Soga Monogatari () is a Japanese military chronicle-tale based on the vengeance incident, Revenge of Soga Brothers. The story is often known as The (illustrated) Tale of the Soga Brothers or The Revenge of the Soga Brothers. It is sometimes written as Soga Monogatari Zue (The Tale of the Soga brothers in pictures). It is regarded by some as the last of the gunki monogatari or great "war tales".

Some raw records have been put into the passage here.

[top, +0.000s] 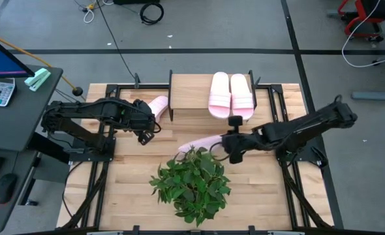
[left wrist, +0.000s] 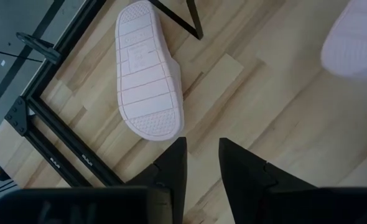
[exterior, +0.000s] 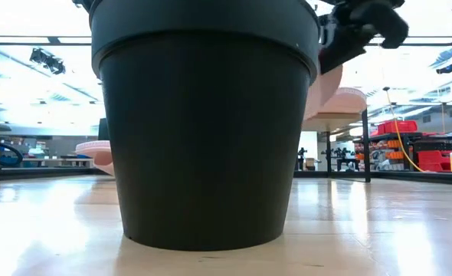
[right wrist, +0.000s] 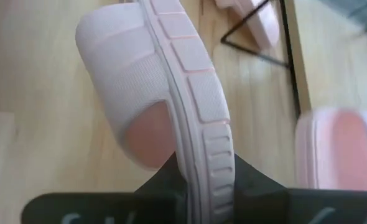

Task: Pick and place slides into the shelf
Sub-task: Put the bottom slide on the shelf

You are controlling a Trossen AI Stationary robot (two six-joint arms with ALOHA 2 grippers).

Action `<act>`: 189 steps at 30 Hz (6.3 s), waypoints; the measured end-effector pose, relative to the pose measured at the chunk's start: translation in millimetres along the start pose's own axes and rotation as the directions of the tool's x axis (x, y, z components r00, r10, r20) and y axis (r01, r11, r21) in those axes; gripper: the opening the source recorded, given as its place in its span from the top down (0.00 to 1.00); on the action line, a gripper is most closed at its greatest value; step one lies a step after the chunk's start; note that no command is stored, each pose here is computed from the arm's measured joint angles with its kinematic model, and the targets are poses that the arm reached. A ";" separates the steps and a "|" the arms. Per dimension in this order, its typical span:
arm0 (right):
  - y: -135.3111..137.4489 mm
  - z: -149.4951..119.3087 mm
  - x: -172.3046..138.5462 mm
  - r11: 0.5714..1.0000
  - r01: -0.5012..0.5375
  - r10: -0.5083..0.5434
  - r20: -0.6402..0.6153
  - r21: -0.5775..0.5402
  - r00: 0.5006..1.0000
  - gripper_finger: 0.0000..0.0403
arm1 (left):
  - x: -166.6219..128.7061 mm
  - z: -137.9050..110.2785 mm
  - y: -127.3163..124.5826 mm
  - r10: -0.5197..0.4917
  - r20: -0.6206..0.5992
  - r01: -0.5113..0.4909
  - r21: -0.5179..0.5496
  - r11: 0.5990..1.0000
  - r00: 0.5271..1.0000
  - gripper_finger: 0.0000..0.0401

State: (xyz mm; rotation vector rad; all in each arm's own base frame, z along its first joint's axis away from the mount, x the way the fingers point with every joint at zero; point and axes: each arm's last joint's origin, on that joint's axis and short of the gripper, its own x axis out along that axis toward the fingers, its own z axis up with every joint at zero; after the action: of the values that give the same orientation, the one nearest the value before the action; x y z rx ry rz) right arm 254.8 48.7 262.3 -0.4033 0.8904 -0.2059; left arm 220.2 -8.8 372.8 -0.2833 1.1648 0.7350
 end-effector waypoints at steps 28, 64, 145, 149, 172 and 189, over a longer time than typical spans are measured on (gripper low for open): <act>-50.3 -63.0 -123.7 0.835 -0.240 0.382 -0.209 0.494 0.900 0.90 | -0.1 0.8 -0.6 -0.006 0.008 0.006 -0.006 1.000 1.000 0.77; -172.3 70.1 -129.5 0.978 -0.078 0.109 -0.157 0.194 0.982 0.90 | 15.1 51.5 23.6 -0.045 0.224 0.021 0.112 0.994 0.974 0.72; -200.7 99.1 -95.5 0.962 -0.053 0.044 0.039 0.269 0.998 0.90 | 0.4 88.7 13.8 -0.350 0.479 0.169 0.380 0.909 0.805 0.57; -200.9 99.0 -95.5 0.962 -0.045 0.037 0.036 0.269 0.999 0.90 | 0.6 88.6 14.0 -0.346 0.478 0.161 0.387 0.908 0.807 0.65; -203.0 98.0 -96.3 0.974 0.025 -0.027 0.008 0.225 1.000 0.58 | 5.3 92.7 24.5 -0.281 0.489 0.126 0.326 0.937 0.826 0.80; -212.2 82.8 -134.3 0.924 0.340 -0.333 -0.072 0.173 0.940 0.38 | 9.3 101.2 39.8 -0.230 0.519 0.287 -0.031 0.957 0.824 0.80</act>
State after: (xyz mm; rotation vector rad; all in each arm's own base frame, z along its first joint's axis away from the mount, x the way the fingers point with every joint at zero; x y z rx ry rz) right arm 235.5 -76.9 494.2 -0.3790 0.8300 -0.6116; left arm 269.8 80.8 410.5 -0.3066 0.5637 0.5822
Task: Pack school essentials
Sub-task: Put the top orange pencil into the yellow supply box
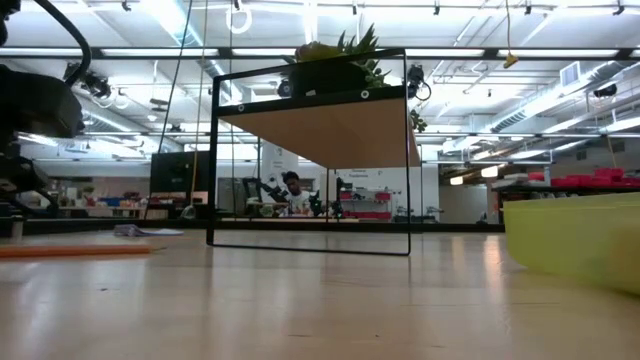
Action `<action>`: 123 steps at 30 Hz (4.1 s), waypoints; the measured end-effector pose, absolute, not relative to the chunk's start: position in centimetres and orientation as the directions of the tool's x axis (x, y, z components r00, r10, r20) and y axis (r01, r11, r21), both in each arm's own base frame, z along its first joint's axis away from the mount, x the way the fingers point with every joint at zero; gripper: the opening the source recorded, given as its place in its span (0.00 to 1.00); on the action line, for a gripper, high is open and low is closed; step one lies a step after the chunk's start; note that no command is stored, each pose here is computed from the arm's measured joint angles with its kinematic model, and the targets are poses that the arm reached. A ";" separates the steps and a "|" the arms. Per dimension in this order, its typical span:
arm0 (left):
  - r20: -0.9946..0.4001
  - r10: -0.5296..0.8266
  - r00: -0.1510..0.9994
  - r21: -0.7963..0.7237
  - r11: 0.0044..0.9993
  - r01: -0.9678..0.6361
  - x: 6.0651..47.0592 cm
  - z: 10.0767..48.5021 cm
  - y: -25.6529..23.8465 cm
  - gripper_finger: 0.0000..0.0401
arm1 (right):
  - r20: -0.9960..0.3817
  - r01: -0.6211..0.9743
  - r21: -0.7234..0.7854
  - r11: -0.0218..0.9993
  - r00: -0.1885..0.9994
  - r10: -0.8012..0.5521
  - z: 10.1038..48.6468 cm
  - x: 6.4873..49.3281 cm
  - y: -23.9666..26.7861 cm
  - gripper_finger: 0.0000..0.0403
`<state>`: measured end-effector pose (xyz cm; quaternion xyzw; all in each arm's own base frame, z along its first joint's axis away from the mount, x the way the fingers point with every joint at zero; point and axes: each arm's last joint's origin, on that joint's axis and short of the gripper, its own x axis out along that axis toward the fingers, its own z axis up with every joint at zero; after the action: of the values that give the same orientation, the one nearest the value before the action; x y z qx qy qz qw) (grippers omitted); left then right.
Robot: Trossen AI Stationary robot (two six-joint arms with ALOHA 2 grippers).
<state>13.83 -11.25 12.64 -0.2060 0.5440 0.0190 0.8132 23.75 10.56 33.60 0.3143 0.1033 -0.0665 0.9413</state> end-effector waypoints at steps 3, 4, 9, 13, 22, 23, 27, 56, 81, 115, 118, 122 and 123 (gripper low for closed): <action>-0.890 -0.194 0.413 -0.293 0.937 -0.192 13.9 12.7 -11.3 0.00 | -0.228 0.149 0.583 0.799 0.974 -0.015 32.7 24.7 12.3 0.30; -0.890 -0.194 0.413 -0.286 0.942 -0.173 13.9 12.7 -11.3 0.00 | -0.227 0.139 0.583 0.800 0.974 -0.004 32.4 25.0 12.8 0.30; -0.878 -0.196 0.437 -0.261 0.961 -0.094 14.1 12.8 -11.4 0.01 | -0.226 0.124 0.595 0.794 0.974 0.018 30.5 26.7 14.7 0.30; -0.863 -0.203 0.462 -0.233 0.973 -0.007 14.3 12.9 -11.5 0.01 | -0.246 0.146 0.566 0.811 0.969 -0.003 30.2 28.6 15.9 0.30; -0.847 -0.202 0.492 -0.197 0.978 0.063 14.5 13.0 -11.6 0.01 | -0.313 0.180 0.465 0.867 0.949 -0.029 31.5 33.7 19.0 0.30; -0.844 -0.205 0.496 -0.194 0.978 0.074 14.5 13.0 -11.6 0.01 | -0.309 0.178 0.464 0.868 0.951 -0.030 31.7 34.2 19.3 0.30; -0.833 -0.216 0.509 -0.172 0.976 0.133 14.7 13.1 -11.7 0.01 | -0.313 0.191 0.451 0.872 0.949 -0.046 31.8 36.3 20.4 0.30; -0.804 -0.240 0.544 -0.168 0.969 0.179 13.6 14.4 -14.1 0.02 | -0.491 0.244 0.276 0.930 0.867 -0.082 26.1 44.6 20.5 0.30; -0.794 -0.104 0.599 -0.132 0.991 -0.003 13.2 16.2 -15.3 0.17 | -0.582 0.147 0.119 0.982 0.812 -0.051 24.7 45.8 19.2 0.30; -0.798 -0.057 0.600 -0.123 0.990 -0.070 17.0 12.0 -16.3 0.07 | -0.705 0.165 -0.031 0.986 0.696 -0.138 30.7 41.5 20.8 0.30; -0.786 -0.064 0.615 -0.140 0.987 -0.077 17.5 11.5 -16.5 0.10 | -0.709 0.139 0.003 0.990 0.699 -0.096 32.1 40.5 21.0 0.30; -0.769 -0.064 0.637 -0.159 0.983 -0.092 18.6 10.9 -17.0 0.08 | -0.708 0.125 0.051 0.991 0.705 -0.052 34.2 38.8 21.1 0.30; -0.769 -0.061 0.637 -0.153 0.984 -0.091 18.8 10.9 -17.2 0.08 | -0.700 0.119 0.061 0.991 0.713 -0.042 34.8 38.3 21.1 0.30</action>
<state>18.84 -17.16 10.88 -0.0890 0.4262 0.0082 0.9002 38.30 21.09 34.84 0.0508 0.3766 -0.0435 0.9240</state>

The brothers are Soga Sukenari and Soga Tokimune, Sukenari being the older of the two. When the boys were younger they were known as Ichimanmaru and Hakoomaru. In Japanese the Soga brothers are described as Soga kyodai. Their names are also written as Soga no Gorō and Soga no Jūrō. The name Soga is the name of their stepfather, which became their surname after their mother remarried. The name of their biological father was Kawazu-Saburō.

Plot
Events take place in Japan in the 12th century. The general accepted version is that the father of the two boys was killed (the reasons differ, but it was probably an argument over land rights) when they were infants. As adults they became skilled fighters intent on avenging their father and retrieving his sword Tomokirimaru. 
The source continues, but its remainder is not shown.